- What the exercise asks
The result should be every line that contains the word "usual", taken from the material.

- Data for review
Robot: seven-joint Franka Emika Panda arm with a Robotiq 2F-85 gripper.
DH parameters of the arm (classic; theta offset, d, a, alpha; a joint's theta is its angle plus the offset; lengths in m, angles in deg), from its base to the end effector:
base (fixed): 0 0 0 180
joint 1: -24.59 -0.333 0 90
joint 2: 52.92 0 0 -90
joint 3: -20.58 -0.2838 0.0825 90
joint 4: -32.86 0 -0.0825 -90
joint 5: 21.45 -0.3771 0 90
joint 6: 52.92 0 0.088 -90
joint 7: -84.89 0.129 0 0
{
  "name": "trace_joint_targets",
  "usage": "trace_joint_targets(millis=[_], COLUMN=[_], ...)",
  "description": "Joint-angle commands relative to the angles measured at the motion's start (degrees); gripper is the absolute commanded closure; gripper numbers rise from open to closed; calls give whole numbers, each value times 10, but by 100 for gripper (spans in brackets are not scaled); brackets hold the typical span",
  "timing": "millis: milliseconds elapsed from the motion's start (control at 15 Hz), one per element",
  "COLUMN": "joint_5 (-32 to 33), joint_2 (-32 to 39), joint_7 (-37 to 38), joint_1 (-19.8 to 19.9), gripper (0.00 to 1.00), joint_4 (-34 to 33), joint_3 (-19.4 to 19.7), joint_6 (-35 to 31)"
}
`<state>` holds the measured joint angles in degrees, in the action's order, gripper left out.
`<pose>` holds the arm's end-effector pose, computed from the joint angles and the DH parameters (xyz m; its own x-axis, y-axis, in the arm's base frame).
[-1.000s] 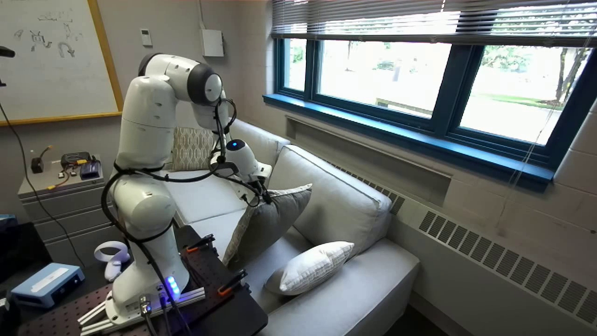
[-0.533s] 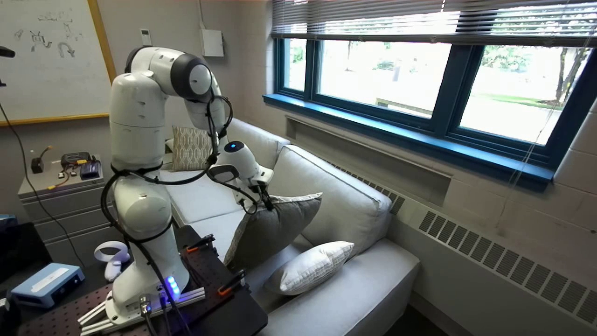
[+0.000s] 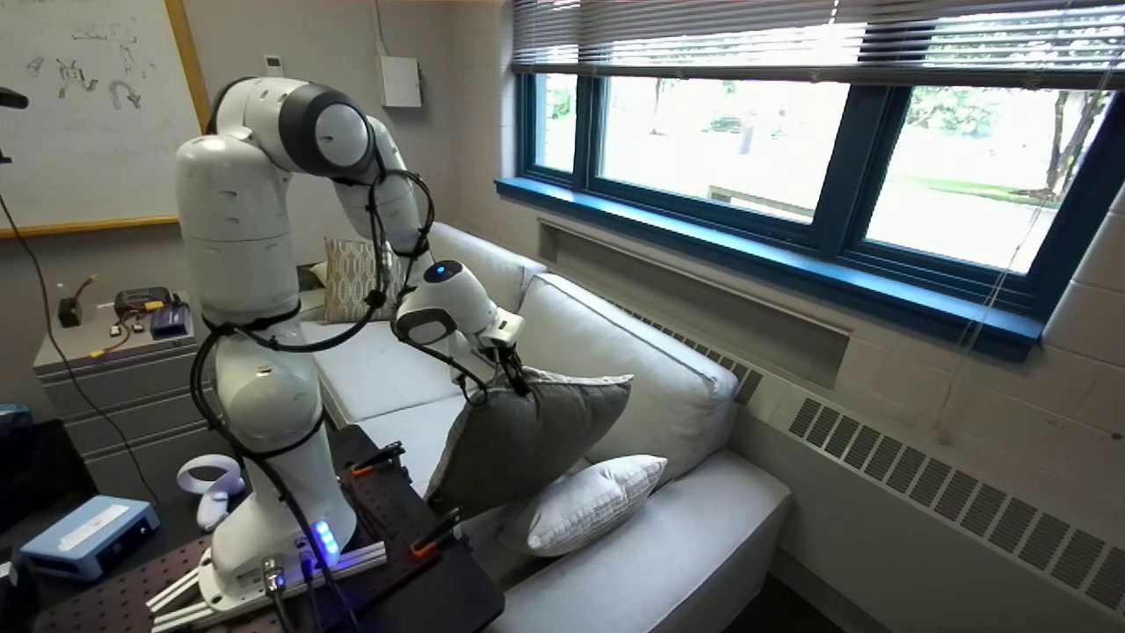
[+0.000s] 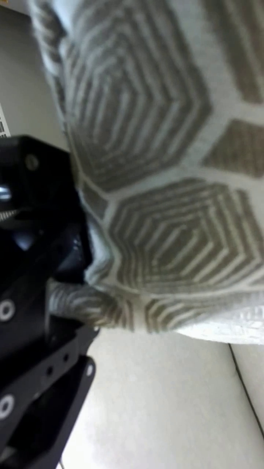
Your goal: Pick up the two pillows and move them to the right side of the couch
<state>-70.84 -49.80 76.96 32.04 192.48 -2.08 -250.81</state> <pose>0.4042 0.0153 0.2084 0.7394 -0.4586 0.4929 -0.4317 -0.8848 -0.1756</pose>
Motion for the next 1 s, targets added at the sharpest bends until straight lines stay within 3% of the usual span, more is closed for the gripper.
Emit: trace_joint_targets(millis=[0, 67, 133, 200, 267, 333, 533, 600, 933], joint_5=[40, 54, 86, 85, 103, 138, 204, 194, 181], joint_2=[-44, -45, -46, -40, -33, -15, 37, 53, 123], joint_7=[30, 37, 61, 52, 60, 80, 115, 102, 113], joint_1=[11, 15, -32, 10, 6, -33, -52, -41, -108], gripper=[97, 98, 98, 98, 98, 99, 98, 98, 98], joint_4=[-1, -2, -2, -10, -16, -22, -52, -66, -131], joint_3=[24, 32, 94, 60, 76, 125, 159, 150, 208], joint_6=[0, 0, 1, 1, 0, -9, -12, -10, -5])
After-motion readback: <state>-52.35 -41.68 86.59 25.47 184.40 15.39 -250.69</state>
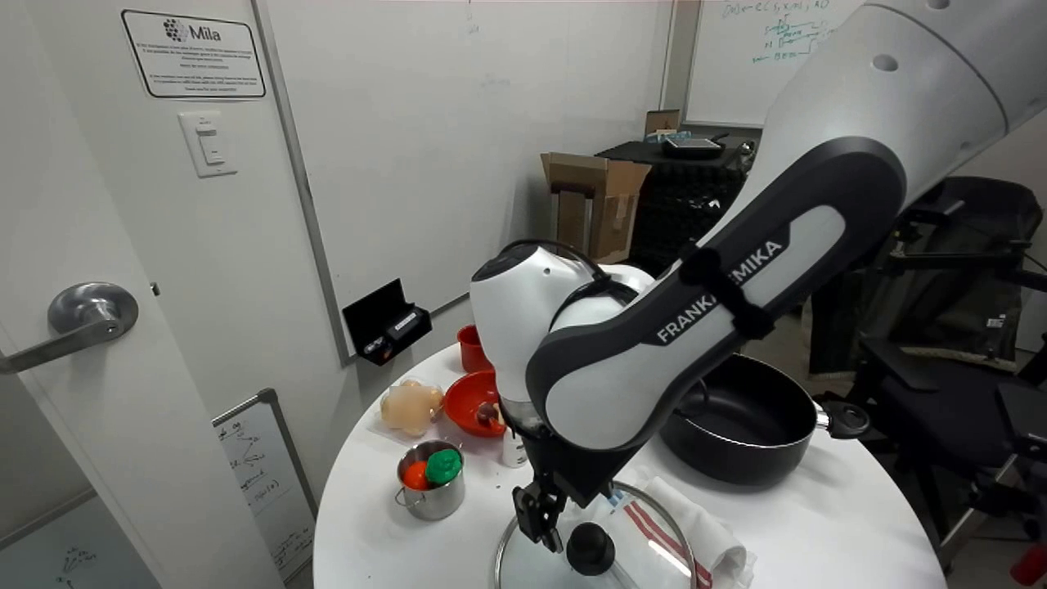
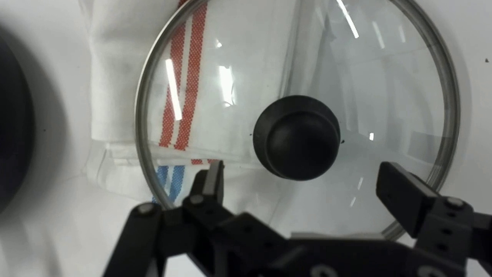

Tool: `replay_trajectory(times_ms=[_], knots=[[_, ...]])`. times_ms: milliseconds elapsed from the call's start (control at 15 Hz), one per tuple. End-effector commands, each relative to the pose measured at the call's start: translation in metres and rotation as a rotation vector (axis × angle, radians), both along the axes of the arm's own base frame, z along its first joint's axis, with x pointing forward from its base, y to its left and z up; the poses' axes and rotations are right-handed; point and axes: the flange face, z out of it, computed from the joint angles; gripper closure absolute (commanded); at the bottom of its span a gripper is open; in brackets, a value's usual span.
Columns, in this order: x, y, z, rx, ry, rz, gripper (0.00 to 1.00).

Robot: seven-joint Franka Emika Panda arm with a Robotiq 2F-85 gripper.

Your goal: Pick up the lid, then place it on the pot

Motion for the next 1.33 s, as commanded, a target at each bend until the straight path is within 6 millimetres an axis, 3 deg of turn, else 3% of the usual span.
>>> replay_trajectory(times_ms=[0, 600, 667, 800, 1133, 1267], knots=[[0.005, 0.007, -0.012, -0.028, 0.014, 0.024, 0.0], [-0.003, 0.008, -0.024, -0.043, 0.039, 0.031, 0.0], [-0.003, 0.007, -0.024, -0.043, 0.039, 0.029, 0.25], [-0.003, 0.006, -0.025, -0.044, 0.039, 0.028, 0.32], [-0.002, 0.006, -0.025, -0.044, 0.038, 0.028, 0.72], [-0.002, 0.006, -0.025, -0.044, 0.038, 0.03, 0.75]])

- Response area
Motion for the next 1 s, targets added at the sharpest bends until straight lines stay within 3% of the usual span, more is closed for the gripper.
Tool: `replay_trajectory(times_ms=[_], knots=[[_, ...]])`. times_ms: milliseconds elapsed from the call's start (control at 15 Hz), one per tuple. End-effector commands, each relative to the pose measured at the call's start: translation in metres and rotation as a rotation vector (axis × angle, radians), both along the axes of the arm's own base frame, z along its first joint's axis, with x pointing forward from its base, y to its left and z up; the poses' axes and rotations are right-handed; point and axes: the flange face, z out of it, computed from the joint angles; gripper closure absolute (commanded); at the bottom of its span a gripper is open; in brackets, a value's usual span.
Motion for the next 1.33 s, as commanded, a target at each bend until the straight path is within 6 millimetres an axis, 3 deg of turn, else 3% of the usual span.

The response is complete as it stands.